Affordable Architecture // Doan Pham
One of the things we take for granted is a place that’s called home. It serves a very important human need as it keeps us protected from the elements, but what happens to this basic need as it becomes an equation in a capitalism economy? In this time and day, we have a problem where the cost of living is increasing immensely, which may surpass inflation. Being a Californian I understand very well that rent is a significant portion of your income, often times more than half of your income. Marcus & Millichap predicted in 2015 that rent in Los Angeles will climb 4.8 percent overall, "more than doubling the rate of inflation" (Curbed). In another research by David Alpert of Botwin Commercial Development, in which we are in collaboration in the Waldo Affordable Housing duplex quotes that “Rental rates in the Kansas City Area are increasing at a rate of 5.3% (as compared to the national average of 3.4%) with the highest increases hitting the neighborhoods with the lowest incomes.” If this trend continues, the American dream of owning a home is all but lost. Why is it so hard to make architecture affordable?
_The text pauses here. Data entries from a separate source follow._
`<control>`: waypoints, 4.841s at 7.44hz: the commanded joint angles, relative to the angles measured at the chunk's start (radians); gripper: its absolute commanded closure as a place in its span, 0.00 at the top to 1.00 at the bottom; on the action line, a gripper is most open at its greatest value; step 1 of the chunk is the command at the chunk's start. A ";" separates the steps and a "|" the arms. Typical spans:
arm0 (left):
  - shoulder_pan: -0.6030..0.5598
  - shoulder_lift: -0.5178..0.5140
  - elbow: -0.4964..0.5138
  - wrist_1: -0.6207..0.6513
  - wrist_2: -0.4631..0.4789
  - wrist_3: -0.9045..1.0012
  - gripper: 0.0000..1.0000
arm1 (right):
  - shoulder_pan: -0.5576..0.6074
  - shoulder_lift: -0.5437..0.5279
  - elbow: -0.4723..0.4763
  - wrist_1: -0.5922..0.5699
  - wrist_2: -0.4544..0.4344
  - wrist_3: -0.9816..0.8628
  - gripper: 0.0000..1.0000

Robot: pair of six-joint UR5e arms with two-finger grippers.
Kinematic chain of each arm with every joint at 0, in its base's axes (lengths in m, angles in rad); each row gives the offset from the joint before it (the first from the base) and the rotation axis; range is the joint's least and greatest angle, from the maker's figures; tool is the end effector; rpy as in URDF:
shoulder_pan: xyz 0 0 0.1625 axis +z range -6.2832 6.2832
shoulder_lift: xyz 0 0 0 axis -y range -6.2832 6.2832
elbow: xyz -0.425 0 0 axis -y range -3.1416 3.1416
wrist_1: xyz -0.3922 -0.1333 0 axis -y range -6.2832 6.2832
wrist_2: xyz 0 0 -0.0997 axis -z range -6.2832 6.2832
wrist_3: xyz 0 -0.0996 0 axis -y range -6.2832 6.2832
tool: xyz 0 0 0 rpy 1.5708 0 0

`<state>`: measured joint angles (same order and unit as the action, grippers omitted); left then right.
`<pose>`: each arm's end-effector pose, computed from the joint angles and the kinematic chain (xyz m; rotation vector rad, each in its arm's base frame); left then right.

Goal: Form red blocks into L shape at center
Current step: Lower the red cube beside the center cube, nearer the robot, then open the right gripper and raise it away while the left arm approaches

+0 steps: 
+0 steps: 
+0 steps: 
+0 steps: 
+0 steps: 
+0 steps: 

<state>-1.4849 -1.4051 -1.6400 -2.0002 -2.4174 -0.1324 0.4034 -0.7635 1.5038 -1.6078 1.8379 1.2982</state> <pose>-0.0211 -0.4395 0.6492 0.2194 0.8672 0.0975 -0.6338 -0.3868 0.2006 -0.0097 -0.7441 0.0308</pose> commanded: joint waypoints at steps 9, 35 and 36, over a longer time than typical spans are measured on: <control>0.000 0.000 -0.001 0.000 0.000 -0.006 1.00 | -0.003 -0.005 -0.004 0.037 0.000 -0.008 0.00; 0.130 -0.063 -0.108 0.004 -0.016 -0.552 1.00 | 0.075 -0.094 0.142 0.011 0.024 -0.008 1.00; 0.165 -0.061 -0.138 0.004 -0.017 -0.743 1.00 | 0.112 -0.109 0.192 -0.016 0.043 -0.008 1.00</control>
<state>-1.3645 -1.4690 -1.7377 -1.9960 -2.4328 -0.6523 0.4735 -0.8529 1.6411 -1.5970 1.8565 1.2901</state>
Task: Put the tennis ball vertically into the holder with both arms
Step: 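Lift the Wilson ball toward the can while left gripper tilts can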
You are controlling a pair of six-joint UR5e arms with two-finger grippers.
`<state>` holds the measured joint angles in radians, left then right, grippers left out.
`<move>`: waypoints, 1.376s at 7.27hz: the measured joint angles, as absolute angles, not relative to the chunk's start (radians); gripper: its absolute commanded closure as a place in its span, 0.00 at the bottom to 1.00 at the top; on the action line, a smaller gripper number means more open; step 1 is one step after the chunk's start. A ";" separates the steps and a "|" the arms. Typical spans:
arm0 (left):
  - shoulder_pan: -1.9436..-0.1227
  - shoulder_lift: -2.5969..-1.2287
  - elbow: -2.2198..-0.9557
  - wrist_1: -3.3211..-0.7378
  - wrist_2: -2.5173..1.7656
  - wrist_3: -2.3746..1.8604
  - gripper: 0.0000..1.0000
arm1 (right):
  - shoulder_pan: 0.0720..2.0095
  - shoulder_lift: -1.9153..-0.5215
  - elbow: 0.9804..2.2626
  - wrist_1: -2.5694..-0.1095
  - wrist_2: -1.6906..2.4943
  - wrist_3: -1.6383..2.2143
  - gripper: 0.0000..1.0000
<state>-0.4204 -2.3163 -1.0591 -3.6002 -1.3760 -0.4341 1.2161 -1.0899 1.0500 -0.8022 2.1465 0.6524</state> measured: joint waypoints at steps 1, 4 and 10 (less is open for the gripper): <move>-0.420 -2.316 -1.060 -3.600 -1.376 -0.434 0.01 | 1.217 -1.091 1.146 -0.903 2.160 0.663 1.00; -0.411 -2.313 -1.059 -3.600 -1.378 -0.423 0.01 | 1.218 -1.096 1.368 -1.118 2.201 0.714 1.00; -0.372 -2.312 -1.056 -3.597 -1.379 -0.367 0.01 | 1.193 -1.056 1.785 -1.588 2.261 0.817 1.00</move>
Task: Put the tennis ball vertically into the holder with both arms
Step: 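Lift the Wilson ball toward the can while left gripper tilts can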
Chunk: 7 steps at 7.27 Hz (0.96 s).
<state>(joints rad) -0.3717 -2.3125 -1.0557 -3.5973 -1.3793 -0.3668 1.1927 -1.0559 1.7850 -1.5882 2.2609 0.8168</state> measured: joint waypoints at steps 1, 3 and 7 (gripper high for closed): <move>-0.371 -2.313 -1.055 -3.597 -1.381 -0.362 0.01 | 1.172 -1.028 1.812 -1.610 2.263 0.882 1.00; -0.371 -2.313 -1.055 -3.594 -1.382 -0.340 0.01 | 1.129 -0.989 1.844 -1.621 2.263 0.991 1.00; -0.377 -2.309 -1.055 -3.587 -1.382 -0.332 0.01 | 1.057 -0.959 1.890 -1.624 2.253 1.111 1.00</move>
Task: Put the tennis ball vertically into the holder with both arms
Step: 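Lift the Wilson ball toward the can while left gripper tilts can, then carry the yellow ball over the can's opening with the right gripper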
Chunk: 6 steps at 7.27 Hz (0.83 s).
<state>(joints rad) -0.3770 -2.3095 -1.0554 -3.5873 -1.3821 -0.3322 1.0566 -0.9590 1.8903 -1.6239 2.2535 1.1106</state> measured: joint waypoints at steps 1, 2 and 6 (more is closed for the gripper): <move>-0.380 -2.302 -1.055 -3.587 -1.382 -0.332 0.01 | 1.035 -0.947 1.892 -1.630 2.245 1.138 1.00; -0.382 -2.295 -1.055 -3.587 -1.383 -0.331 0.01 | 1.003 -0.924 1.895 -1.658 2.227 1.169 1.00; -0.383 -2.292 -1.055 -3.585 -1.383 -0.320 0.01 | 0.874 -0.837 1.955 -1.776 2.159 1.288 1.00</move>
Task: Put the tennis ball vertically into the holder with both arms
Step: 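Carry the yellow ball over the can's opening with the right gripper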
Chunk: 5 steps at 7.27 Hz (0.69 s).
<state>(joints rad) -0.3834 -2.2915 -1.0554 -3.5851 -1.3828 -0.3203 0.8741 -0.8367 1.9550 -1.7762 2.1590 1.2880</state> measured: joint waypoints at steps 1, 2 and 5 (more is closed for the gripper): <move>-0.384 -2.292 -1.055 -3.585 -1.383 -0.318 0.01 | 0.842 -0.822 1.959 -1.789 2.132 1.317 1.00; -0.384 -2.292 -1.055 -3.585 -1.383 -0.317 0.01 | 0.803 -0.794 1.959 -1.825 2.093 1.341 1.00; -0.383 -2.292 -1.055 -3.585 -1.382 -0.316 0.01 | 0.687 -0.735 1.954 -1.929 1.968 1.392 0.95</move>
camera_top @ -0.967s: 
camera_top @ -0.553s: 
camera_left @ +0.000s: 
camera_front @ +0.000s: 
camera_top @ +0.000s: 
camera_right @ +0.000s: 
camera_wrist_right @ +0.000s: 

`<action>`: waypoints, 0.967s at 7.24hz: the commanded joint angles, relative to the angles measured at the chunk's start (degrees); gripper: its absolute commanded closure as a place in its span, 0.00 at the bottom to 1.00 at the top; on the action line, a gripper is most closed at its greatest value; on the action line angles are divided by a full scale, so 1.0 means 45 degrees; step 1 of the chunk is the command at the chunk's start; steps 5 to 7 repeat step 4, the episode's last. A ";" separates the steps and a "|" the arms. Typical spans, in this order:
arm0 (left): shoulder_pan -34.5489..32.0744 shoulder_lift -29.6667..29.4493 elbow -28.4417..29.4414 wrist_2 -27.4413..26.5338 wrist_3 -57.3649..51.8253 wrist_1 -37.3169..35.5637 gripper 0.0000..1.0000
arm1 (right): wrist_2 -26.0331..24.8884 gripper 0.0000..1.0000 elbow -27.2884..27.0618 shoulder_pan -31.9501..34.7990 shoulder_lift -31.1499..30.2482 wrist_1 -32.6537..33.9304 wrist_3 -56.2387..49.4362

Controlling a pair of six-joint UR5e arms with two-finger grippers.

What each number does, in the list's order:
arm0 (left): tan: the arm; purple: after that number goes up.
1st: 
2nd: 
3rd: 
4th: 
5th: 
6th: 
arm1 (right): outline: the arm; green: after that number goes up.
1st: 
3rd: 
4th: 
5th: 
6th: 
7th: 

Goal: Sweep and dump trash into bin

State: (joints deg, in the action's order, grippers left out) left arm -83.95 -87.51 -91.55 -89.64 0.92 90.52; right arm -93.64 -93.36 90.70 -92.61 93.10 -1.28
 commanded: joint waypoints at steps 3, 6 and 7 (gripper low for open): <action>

Los Angeles. This is home for me.
Going back to the Los Angeles area, the shortage of housing is partially attributed to the lucrative high end housing market in which is pays off much better dividends than low income housing. When an old house or building is demolished, you would assume a house of similar value in be in its place. This happens to be not the case anymore as more expensive homes are built instead. Forbes magazine says that “From 2011 to 2016, the median home price will have risen by 42% compared to the median household income gain of only 17%,” with this said, I truly believe that we must live smaller but at the same time more efficient homes as do the Europeans. Why must we have a bedroom so large to accommodate everything? European bedrooms are very basic as it is only a place to sleep, whereas the extra space is allocated to social space such as the living room or kitchen. We must rethink how the typical home to the necessary essentials. The 3 basic principles for all architecture projects is scope, time, and cost. In reference to the Waldo Affordable Housing project that we are currently building in Kansas City, we’ve primarily changed the scope of the project to make it more affordable. Scope is referred to the complexity or quality of a project. With a limited budget on hand, we had to distill our home to its simplest form.
What most see as "typical" housing back home.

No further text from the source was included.